§ Task description
Return only those lines of the listing in which "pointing" appears.

§ Data to use
┄┄┄┄┄┄┄┄┄┄

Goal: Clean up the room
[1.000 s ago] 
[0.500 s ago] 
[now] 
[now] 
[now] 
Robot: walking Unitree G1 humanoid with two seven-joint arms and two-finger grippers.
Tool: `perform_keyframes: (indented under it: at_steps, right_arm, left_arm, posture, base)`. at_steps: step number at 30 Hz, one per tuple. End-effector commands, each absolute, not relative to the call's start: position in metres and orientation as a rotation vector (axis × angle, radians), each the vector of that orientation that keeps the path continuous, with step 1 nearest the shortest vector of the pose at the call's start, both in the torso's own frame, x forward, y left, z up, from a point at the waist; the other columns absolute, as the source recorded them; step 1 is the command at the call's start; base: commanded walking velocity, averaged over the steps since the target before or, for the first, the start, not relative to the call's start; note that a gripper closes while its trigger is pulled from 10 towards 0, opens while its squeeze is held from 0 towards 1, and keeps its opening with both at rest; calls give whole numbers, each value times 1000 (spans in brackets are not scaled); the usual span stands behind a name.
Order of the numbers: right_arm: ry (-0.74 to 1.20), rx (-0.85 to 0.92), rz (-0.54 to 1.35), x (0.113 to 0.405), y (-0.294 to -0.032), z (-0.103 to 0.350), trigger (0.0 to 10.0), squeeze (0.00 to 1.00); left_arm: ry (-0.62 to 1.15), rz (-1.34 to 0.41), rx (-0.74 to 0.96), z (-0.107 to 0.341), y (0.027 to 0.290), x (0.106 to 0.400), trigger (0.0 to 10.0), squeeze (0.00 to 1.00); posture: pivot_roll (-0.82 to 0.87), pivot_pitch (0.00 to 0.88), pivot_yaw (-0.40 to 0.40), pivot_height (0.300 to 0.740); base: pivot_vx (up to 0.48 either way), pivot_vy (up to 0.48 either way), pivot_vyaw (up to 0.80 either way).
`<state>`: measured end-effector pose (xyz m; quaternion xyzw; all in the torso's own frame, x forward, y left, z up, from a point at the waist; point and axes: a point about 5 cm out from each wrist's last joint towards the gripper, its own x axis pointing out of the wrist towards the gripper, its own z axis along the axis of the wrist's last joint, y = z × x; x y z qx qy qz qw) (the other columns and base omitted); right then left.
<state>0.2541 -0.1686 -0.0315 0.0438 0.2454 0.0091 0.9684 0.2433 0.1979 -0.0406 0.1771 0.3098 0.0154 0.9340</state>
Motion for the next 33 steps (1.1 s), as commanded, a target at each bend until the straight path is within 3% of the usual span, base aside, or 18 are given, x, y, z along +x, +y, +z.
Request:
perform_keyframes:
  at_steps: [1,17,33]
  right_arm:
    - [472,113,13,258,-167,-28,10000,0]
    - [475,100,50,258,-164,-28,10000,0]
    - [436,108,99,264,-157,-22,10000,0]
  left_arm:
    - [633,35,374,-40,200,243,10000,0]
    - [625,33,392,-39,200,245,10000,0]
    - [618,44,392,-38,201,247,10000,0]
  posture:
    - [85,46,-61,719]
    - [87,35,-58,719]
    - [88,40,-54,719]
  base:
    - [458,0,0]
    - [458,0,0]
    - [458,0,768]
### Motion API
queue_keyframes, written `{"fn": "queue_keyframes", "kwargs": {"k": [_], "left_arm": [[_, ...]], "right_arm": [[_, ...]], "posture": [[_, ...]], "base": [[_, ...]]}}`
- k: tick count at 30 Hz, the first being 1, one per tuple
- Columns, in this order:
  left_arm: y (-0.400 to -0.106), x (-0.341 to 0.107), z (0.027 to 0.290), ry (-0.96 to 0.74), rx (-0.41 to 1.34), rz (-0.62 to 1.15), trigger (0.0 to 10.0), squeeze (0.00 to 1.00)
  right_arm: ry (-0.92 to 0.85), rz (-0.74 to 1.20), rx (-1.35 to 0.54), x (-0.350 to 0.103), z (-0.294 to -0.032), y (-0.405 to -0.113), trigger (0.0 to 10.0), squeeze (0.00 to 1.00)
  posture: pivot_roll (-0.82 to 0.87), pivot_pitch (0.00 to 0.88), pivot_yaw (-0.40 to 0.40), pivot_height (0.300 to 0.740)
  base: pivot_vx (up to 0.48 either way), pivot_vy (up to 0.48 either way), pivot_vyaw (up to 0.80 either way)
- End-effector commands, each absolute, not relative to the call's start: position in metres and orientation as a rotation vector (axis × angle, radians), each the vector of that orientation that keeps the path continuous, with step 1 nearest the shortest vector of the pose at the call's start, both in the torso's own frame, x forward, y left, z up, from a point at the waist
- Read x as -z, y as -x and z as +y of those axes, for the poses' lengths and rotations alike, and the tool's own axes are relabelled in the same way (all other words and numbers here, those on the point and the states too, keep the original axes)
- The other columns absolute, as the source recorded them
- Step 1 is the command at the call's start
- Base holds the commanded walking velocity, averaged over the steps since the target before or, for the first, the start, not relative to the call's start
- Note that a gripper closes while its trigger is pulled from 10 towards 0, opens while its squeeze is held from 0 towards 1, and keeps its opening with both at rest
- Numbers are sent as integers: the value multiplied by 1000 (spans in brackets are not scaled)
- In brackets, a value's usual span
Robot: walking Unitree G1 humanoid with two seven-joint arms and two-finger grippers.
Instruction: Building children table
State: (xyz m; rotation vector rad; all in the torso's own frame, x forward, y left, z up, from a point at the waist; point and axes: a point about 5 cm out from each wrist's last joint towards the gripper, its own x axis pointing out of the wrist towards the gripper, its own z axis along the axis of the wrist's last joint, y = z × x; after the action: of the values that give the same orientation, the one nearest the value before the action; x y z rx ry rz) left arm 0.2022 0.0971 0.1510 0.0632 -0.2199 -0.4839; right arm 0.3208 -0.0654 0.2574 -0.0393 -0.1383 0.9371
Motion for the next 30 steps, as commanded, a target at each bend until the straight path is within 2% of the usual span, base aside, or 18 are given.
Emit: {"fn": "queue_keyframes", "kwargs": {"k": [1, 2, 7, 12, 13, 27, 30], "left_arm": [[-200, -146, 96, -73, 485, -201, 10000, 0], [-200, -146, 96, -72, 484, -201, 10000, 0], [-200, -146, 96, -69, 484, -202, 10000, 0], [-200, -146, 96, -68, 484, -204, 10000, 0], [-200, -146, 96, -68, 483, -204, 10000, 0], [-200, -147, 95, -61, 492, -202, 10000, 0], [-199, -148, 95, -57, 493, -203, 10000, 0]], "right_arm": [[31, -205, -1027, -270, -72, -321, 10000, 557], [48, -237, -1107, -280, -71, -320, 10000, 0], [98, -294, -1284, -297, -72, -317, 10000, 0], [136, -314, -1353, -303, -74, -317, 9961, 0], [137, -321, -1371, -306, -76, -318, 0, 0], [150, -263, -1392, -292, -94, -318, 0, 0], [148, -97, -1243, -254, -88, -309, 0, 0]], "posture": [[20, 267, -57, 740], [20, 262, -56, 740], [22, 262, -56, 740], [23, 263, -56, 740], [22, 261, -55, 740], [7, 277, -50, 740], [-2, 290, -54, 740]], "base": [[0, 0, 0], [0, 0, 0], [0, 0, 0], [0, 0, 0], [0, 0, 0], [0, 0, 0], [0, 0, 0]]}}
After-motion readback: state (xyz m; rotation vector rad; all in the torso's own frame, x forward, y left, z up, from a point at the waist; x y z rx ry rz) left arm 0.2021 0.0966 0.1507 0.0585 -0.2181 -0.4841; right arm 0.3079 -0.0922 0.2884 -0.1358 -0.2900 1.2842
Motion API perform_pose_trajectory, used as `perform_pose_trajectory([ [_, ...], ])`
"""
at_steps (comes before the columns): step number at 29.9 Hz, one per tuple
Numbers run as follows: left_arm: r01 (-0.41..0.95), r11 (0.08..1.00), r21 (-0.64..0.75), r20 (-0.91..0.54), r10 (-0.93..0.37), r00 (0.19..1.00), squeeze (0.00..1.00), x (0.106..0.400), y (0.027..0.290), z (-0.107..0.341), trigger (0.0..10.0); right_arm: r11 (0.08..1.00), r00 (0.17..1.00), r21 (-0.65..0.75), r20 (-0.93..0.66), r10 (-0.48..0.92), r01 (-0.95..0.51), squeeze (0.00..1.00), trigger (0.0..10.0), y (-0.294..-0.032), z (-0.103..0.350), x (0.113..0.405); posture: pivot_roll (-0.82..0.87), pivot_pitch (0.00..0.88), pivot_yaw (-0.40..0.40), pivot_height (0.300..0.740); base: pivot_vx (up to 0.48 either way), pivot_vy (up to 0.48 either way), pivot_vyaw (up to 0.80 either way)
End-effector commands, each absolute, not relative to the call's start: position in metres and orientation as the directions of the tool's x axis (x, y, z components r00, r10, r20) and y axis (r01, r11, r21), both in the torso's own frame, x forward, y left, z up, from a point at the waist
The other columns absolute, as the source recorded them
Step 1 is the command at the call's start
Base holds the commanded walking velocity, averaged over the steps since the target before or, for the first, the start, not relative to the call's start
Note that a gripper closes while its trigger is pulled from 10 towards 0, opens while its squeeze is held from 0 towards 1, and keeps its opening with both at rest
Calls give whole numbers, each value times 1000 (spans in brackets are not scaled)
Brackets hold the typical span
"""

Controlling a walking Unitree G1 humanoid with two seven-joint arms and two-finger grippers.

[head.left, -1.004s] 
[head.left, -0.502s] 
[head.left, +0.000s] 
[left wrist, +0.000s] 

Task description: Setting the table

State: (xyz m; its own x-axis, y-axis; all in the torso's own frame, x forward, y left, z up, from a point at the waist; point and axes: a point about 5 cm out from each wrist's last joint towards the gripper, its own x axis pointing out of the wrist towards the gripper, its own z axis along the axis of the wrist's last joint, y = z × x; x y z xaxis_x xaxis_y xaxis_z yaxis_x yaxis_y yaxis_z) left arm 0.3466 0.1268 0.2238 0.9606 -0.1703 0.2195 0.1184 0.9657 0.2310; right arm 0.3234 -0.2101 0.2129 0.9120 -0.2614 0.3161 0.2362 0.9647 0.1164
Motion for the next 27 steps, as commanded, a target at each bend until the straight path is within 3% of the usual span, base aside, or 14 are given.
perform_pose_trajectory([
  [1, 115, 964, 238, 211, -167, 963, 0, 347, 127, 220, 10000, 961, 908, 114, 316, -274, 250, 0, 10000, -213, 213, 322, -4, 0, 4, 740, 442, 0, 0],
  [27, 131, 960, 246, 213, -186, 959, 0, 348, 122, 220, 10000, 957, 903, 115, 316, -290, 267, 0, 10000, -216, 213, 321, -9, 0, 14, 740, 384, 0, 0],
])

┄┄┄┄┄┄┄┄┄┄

§ Task output
`<state>`: measured end-effector pose (xyz m; quaternion xyzw; all in the torso's own frame, x forward, y left, z up, from a point at the waist; point and axes: a point about 5 cm out from each wrist's last joint towards the gripper, its own x axis pointing out of the wrist towards the gripper, its own z axis along the axis of the wrist's last joint, y = z × x; x y z qx qy qz qw) (the other columns and base omitted); right then left.
State: (xyz m; rotation vector rad; all in the torso's own frame, x forward, y left, z up, from a point at the waist; point and axes: a point about 5 cm out from each wrist's last joint towards the gripper, its own x axis pointing out of the wrist towards the gripper, its own z axis along the axis of the wrist's last joint, y = z × x; after the action: of the values that give the same orientation, the one nearest the value before the action; x y z rx ry rz) left arm 0.2022 0.0971 0.1510 0.0632 -0.2199 -0.4839; right arm 0.3208 -0.0654 0.2574 -0.0393 -0.1383 0.9371
State: (xyz m; its own x-axis, y-axis; all in the torso's own frame, x forward, y left, z up, from a point at the waist; point and axes: a point about 5 cm out from each wrist's last joint towards the gripper, its own x axis pointing out of the wrist towards the gripper, its own z axis along the axis of the wrist's last joint, y = z × x; x y z xaxis_x xaxis_y xaxis_z yaxis_x yaxis_y yaxis_z) left arm 0.3466 0.1268 0.2238 0.9606 -0.1703 0.2195 0.1184 0.9657 0.2310; right arm 0.3234 -0.2101 0.2129 0.9120 -0.2614 0.3161 0.2362 0.9647 0.1164

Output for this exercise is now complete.